COLUMBIA, SC (WSPA)- South Carolina lawmakers have been working all year to fix the state’s education system.
For many years, the state has ranked at the bottom nationally, and several districts in the state are struggling to meet the needs of their students.
Now, the legislature is taking a deeper look into those problems, starting with the earlier grades.
On Tuesday morning, a group of lawmakers met for the first time to discuss early childhood education.
“Early childhood education is a huge part of what we’re trying to do to improves South Carolina. Not only making sure our kids are ready for kindergarten and first grade, but it also plays a role in reducing prison population and developing our workforce,” explained Senator Scott Talley, the co-chair of the committee.
The goal is to address the needs of the state’s youngest learners.
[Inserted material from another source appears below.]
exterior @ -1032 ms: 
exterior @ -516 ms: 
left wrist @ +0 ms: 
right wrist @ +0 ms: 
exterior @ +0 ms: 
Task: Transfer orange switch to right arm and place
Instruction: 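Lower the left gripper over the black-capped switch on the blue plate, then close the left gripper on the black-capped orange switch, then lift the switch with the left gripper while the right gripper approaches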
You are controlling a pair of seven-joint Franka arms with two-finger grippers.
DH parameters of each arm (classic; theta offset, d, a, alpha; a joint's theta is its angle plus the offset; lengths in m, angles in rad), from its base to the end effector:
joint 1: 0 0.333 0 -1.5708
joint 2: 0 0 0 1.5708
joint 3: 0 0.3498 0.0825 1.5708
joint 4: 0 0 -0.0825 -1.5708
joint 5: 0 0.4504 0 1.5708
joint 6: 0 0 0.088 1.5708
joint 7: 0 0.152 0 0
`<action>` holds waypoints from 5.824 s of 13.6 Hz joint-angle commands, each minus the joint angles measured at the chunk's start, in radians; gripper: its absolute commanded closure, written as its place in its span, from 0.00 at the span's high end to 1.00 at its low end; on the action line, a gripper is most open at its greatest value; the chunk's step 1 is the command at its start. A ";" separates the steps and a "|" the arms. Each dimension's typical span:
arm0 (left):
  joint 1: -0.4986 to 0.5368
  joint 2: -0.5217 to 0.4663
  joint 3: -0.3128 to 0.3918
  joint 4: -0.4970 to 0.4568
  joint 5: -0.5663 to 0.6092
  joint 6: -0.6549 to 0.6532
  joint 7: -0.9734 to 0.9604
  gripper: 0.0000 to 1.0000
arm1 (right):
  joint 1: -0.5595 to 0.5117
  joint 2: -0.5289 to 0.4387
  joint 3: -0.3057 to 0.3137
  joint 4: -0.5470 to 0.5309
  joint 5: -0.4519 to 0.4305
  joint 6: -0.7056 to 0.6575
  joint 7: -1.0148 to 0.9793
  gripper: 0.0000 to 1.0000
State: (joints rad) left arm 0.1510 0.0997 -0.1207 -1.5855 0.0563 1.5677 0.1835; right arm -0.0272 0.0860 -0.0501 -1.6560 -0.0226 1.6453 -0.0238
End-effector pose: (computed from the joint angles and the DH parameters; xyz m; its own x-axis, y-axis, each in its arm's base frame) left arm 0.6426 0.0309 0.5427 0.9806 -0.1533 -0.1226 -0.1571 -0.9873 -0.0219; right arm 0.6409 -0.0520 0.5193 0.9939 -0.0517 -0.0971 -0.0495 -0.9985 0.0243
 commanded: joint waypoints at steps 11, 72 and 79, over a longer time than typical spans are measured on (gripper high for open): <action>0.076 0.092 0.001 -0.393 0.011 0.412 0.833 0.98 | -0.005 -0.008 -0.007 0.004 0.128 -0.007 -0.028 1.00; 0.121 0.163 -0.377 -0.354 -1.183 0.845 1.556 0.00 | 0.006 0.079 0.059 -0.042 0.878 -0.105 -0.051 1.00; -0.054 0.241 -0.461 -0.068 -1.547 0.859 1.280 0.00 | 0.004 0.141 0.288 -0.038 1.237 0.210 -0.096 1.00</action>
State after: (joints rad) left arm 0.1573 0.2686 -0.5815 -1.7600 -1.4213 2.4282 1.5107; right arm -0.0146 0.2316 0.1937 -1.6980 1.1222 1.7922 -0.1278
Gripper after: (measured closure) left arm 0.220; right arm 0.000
The committee will look at ways to make sure younger learners are ready to start school and able to comprehend learning material for their grade level.
Deborah DePaoli, a former early childhood educator, outlined some of the challenges in the classroom when faced with learners of different skill sets and levels.
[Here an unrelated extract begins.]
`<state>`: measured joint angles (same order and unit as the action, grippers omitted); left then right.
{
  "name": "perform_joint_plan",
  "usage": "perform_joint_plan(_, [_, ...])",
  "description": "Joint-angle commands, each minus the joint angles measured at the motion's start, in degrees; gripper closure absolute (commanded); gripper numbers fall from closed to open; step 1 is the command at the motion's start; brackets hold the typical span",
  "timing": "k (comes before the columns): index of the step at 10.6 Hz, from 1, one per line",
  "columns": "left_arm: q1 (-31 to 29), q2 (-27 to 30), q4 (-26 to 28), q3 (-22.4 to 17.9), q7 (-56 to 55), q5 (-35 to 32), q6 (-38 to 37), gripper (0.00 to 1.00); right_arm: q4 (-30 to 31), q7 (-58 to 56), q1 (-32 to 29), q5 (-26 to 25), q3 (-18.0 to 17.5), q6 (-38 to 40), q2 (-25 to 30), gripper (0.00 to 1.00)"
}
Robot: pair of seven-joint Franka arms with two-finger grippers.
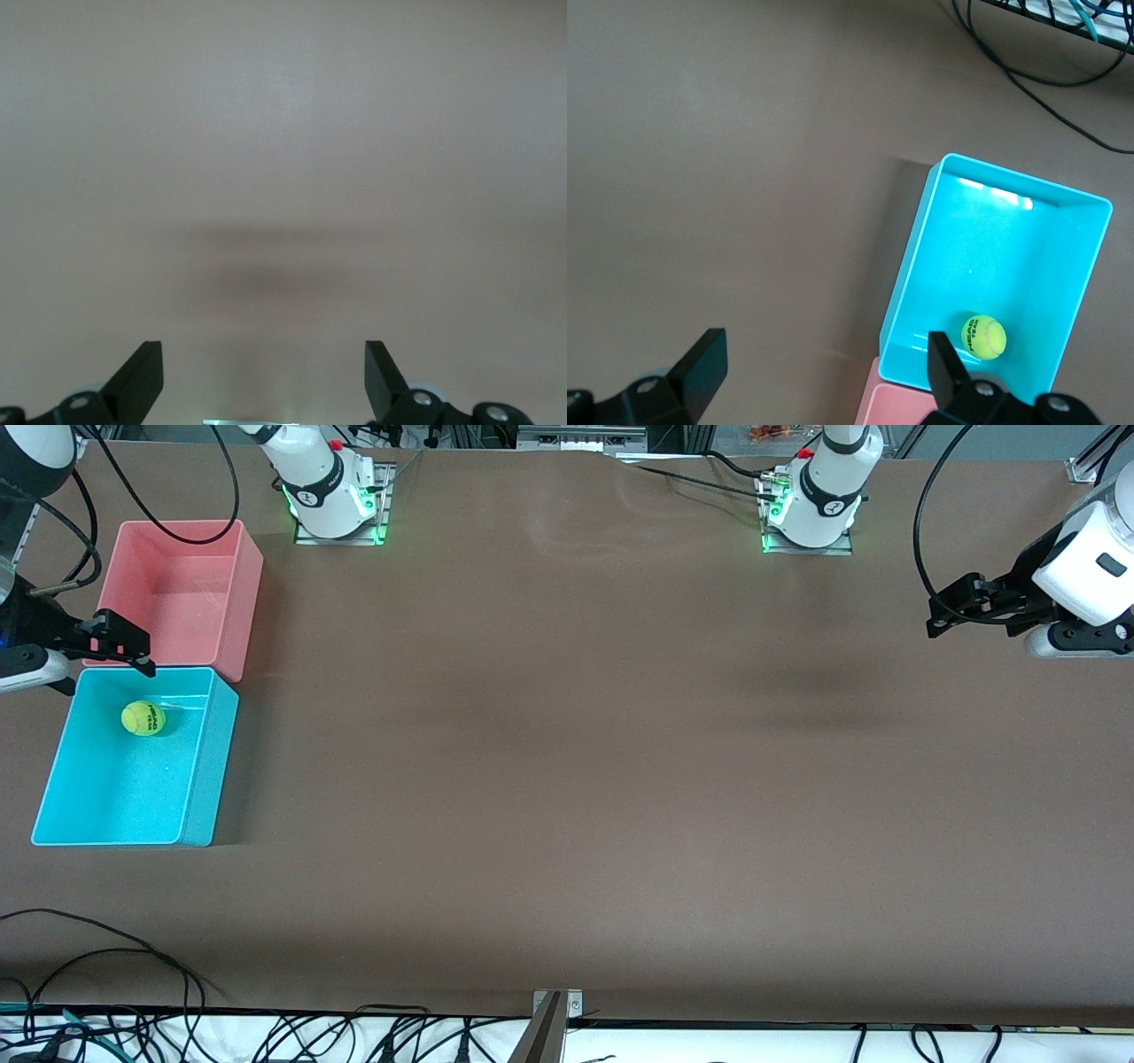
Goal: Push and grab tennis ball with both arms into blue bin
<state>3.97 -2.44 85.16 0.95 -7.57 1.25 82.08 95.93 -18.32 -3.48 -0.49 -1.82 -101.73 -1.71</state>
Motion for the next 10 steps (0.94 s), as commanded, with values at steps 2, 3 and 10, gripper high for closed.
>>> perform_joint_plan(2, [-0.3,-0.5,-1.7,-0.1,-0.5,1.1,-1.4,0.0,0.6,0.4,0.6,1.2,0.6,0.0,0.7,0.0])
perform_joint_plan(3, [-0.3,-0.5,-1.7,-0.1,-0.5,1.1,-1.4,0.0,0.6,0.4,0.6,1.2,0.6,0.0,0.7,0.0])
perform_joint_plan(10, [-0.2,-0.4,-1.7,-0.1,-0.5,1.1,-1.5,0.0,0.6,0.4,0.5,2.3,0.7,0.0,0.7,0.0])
“Even by the age of 4, I saw children who were far behind their peers as far as social and emotional skills, fine motor skills really across the board. And, we would have a year to catch them up and we do would great work, but at the same time, you would still have those that that year is just not enough time.”
The Early Childhood Education Study Committee will evaluate the state’s current programs, identify shortcomings in those systems, and make recommendations to improve those resources.
Senator Talley continued, “We have a structure in place that may not be the most efficient. We have good work going on in a lot of agencies and we want to make sure their efficient and collaborating.”
As part of the proviso that created this study committee, the group is responsible for submitting recommendations to the General Assembly by December 1.